I have spent much of my spare time this week following the news of the passing of a talented actress and a loving wife and mother, Natasha Richardson. Like so many around the world who enjoyed Ms. Richardson on the screen, I am saddened that her life was cut so cruelly short, and that her devastated husband and two young sons now only have their memories of her love for solace.
Celebrities, even those like Ms. Richardson, who earn their fame through hard work and dedication to their craft, are not supposed to suffer the same fate as us mortals. They are, in our minds, on the pedestal of the stage, demi-gods. We look up to these aristocrats of our modern world, hoping for a sprinkling of fairy dust from the glitterati to fall onto our shoulders. Even in today’s Twittering culture, which bares minute-to-minute minutia from many of our shining stars, we see their tweets as gifts just as our courtesan or villager ancestors once perceived and sought the gaze of the feudal lords or the royal family. The illusion that celebrities—or kings—have been bestowed with a blessed destiny confirms our perception of a merit-based life. Be exceptionally beautiful, talented, bright, etc,… and you will be granted happiness, wealth, and success; or, with enough ambition and sweat, you will grab these rewards by the horns and, like the quintessential American cowboy, corral them on your own.
But life is not a stage, and none of us are players ‘n it. Beckett and Pinter notwithstanding, theatrical productions have underlying themes. Whether comedy or tragedy, plays are built with a structure and a plan—a purpose that enlightens, enraptures, or instructs the viewers. Despite millennia of attempts to overlay a similar purpose to “real life” by means of a breadth of religious constructions, when faced with the randomness of fate, we can still only retreat in the end to the disappointing aphorism, “It was God’s will.”
My heart breaks to think of Ms. Richardson’s boys. I have two sons very close in age to hers. Of course, I do not wish to see my children complete their childhood (or the majority of their adulthood) without their mother. Did the worry that my boys too could experience such tragic losses keep me dwelling on the sadness of Ms. Richardson’s death? I have to admit that I don’t entirely think so.
Seventeen years ago, I was pregnant with my first child—a little girl who I eagerly awaited with a heart full of plans for our life together. Books, dance classes, Girl Scouts, and chemistry sets—a few of my favorite things that I would share with my daughter and enjoy by her side. My obstetrician, a clinical faculty member of a renowned medical center with an upscale practice, reassured me that, during my pregnancy, I was not to act as a doctor, but to hang up my stethoscope, let him steer my medical course, and enjoy the ride. I listened to him, to my everlasting regret.

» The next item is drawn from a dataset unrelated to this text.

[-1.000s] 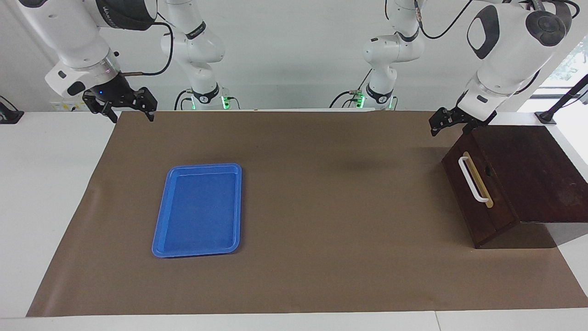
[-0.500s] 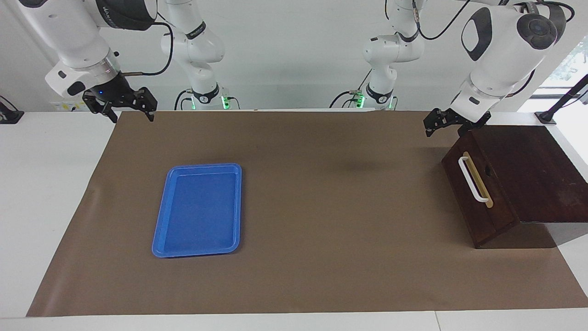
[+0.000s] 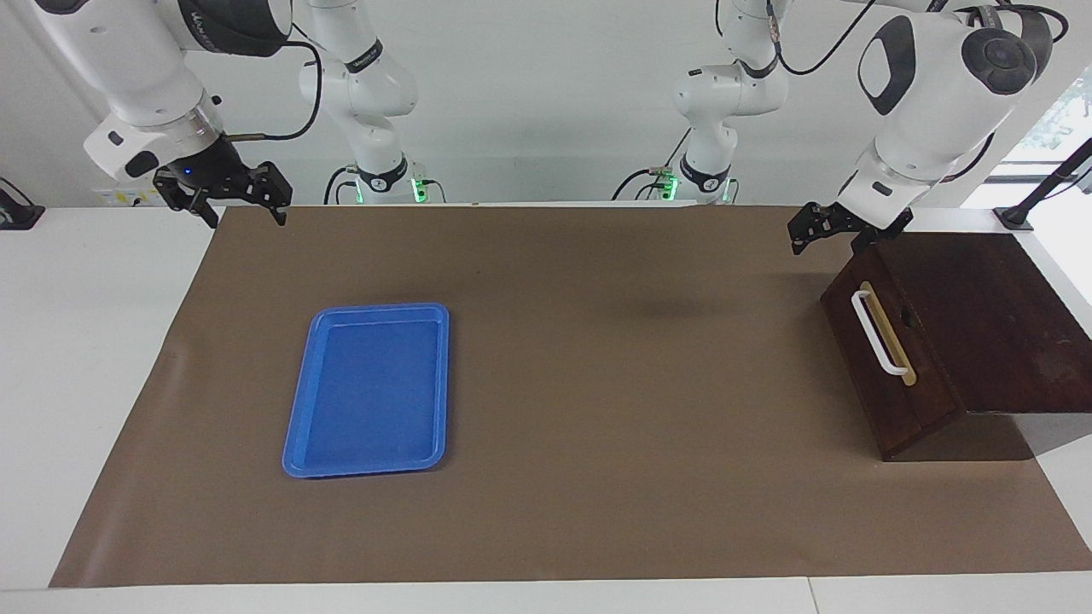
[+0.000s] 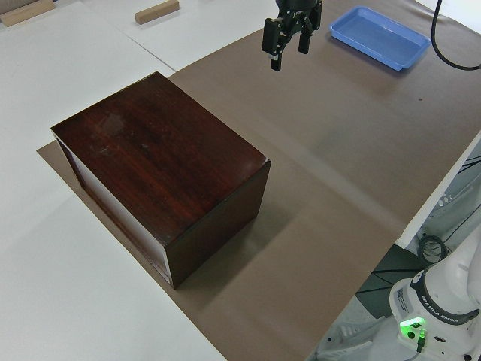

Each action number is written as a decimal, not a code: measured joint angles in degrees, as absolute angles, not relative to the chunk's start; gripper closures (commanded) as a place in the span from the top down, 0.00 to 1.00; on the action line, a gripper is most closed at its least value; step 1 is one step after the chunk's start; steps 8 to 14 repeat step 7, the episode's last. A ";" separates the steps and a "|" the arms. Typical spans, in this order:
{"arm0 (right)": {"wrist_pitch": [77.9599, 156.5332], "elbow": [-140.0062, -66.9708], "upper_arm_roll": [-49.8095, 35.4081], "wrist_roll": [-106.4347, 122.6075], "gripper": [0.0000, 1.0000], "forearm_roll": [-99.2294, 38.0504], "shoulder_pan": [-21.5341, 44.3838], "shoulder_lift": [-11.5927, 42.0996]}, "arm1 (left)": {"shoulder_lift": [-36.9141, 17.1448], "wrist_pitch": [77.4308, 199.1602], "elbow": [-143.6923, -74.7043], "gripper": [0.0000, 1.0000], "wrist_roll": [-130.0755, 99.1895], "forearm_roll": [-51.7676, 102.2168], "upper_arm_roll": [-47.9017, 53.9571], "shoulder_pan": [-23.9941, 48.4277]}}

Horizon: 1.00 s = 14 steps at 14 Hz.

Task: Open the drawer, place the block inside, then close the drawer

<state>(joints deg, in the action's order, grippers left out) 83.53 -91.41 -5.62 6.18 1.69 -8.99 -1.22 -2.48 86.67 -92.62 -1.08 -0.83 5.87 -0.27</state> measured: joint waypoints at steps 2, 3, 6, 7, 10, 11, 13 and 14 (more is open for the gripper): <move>83.53 -91.41 -5.61 6.18 1.00 1.69 -8.99 -1.22 | -2.48 86.66 -92.62 1.00 -1.08 -0.83 5.50 -0.27; 83.53 -91.41 -5.61 6.18 1.00 1.69 -8.99 -1.22 | -2.48 86.66 -92.60 1.00 -1.08 -0.83 5.32 -0.27; 83.53 -91.41 -5.59 6.18 1.00 1.69 -8.99 -1.22 | -2.48 86.66 -92.59 1.00 -1.08 -0.83 4.75 -0.27; 83.53 -91.41 -5.59 6.18 1.00 1.69 -8.99 -1.22 | -2.48 86.66 -92.58 1.00 -1.08 -0.83 4.72 -0.27; 83.53 -91.41 -5.59 6.18 1.00 1.69 -8.99 -1.22 | -2.48 86.66 -92.58 1.00 -1.08 -0.83 4.72 -0.27; 83.53 -91.41 -5.59 6.18 1.00 1.69 -8.99 -1.22 | -2.48 86.66 -92.58 1.00 -1.08 -0.83 4.72 -0.27; 83.53 -91.41 -5.59 6.18 1.00 1.69 -8.99 -1.22 | -2.48 86.66 -92.58 1.00 -1.08 -0.83 4.72 -0.27; 83.53 -91.41 -5.59 6.18 1.00 1.69 -8.99 -1.22 | -2.48 86.66 -92.58 1.00 -1.08 -0.83 4.72 -0.27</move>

A few weeks before my due date, he did an ultrasound and, when I asked, told me she was six pounds. The next day, my daughter was born, weighing only 3 pounds 13 ounces. My placenta, the provider of oxygen and nutrition to the baby in utero, had clotted, apparently weeks before, and was only functioning at 50% of normal capacity. My little girl, literally, had seen her brain cells starve for oxygen inside me, even as I took every step as a mother-to-be to make her passage into this world as safe and healthy as possible. The result, my daughter, now age 17, has profound developmental delays and relates happily to her environment as a 9 month old. The placental clot that stole her mind, some would say to me in those early months, was an “act of God”. One well-meaning friend favored me with a parable that “God carries a basket of confetti”, and scatters the confetti from the heavens down to Earth where it randomly lands on “good people” like me and my husband. I frankly preferred a more cynical colleague’s remark: Stuff happens.
Not wishing to consider a God who traipsed through the skies raining misery down on his subjects, I soon found myself engaged in the pseudo-scientific exercise of “What if?” or “If only.”. No longer disposed to listening to my OB, I became a doctor again and began to study and analyze my pregnancy, and what went wrong. What should have been done differently? How was he so off on the sonogram measurements? Why wasn’t I referred to a high-risk OB? Why wasn’t I put on bed rest? Why wasn’t my daughter delivered early? Why did this very rare situation happen to me? The questions were endless, but even identifying my OB’s unwise decisions and probable errors through my “retrospectoscope” gave me and my family no sense of resolution or closure.
More disturbing were the questions I continued to ask myself about my own contribution to my daughter’s brain damage. Had I waited too long at 36 to have a child? What if I hadn’t had that drink before I knew I was pregnant? Should I not have flown, despite my OB’s permission, in the middle of my pregnancy? If only I had quit working sooner. If only I hadn't stopped being my own doctor, and had co-monitored my care. There were hundreds of my actions that I could run through my mind and second-guess; my mind was a desperate time machine, fantasizing a million scenarios that might have changed an unchangeable outcome. But, in the end, my daughter still cried for me to feed her, still unable to hold the spoon herself, and I was forced to mourn the death of “what if”, and accept “what is.”